The video series is worth listening to, as we as insightful, because I can remember hearing this series and as I grew up in a very diverse area, some of the examples he uses I can recall seeing as a child, and thus was able to but a better context around it.
This is not an attempt to “target” anybody, but there is a fact that some hair styles are more conductive to generating less-than-sanitary conditions and some which are less. This is not an issue of racism, but one of health standards, and yet, there is a potential conflict being made about which to follow- health standards or “anti-discrimination” standards -that will likely have adverse effects on people and the public.
The second part is an issue of health and direct safety, as in protecting one from dying on the job. Certain hairstyles are more suitable for certain jobs while other ones are not. It is not racism to ask one to cut one’s hair if one’s job involves working around heavy machinery where long hair could get pulled out and kill somebody in a machine (I have experienced this first hand at a job I worked at, where a woman died after her hair got caught in a machine and it snapped her neck).
What is more important- “racism” claims or an OSHA violation?

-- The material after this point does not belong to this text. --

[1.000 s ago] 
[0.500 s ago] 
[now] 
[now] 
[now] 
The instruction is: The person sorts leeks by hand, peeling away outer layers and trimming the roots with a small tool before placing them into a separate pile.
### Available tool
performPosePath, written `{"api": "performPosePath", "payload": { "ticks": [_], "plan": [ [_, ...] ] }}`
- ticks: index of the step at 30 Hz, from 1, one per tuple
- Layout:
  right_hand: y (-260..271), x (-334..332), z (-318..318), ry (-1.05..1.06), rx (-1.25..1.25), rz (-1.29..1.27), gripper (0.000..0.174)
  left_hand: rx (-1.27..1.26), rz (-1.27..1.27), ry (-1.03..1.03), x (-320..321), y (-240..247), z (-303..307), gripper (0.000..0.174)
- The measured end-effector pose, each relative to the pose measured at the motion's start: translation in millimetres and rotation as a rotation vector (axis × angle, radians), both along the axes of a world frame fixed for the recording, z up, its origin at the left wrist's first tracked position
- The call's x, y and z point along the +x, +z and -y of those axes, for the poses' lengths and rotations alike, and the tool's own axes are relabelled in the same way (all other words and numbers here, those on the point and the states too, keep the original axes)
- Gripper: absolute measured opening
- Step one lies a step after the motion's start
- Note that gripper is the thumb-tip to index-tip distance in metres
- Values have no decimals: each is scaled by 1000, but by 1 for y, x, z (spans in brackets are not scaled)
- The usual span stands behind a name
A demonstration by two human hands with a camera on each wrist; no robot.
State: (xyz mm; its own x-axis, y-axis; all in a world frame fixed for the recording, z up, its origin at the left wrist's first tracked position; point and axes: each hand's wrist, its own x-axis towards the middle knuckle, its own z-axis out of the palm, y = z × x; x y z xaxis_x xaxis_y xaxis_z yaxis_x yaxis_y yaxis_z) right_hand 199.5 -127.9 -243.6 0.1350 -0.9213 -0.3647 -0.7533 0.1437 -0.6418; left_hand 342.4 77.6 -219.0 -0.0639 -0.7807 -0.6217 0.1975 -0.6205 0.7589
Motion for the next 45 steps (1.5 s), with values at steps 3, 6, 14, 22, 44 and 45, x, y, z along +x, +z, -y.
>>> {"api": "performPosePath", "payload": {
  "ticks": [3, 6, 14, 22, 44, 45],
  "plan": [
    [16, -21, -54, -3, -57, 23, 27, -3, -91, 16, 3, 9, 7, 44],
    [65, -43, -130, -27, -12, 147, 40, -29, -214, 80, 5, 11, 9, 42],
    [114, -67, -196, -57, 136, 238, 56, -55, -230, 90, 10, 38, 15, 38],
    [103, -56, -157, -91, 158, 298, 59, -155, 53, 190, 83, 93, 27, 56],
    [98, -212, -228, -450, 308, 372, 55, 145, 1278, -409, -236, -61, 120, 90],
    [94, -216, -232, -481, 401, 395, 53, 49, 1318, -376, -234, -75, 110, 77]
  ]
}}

The second issue is one of presentation.
Companies have standards. One does not have to like standards, and while some can be unreasonable, they are companies and have a right to choose how they present themselves. A person is going to look at a man with a short haircut or neatly presented hair than a man with long scraggly hair or an unkempt afro. It’s not racism, but a fact of life that presentation matters, and it is for all cultures and societies.
This law is less “stopping racism” and rather it is forcing people accept standards and behaviors they they do not want or could be detrimental to their business but have to in the name of “discrimination.”
Make no mistake, in neither case am I saying that racism is good.
I’m saying that “racism” here is being used to put employers and the common man into situations that are unsafe, dangerous, or detrimental and that it is not actually addressing racism, but making people not like each other, sowing social discord, and causing unnecessary legal problems.
It is more than about hair- it is about power by causing exploitable disorder.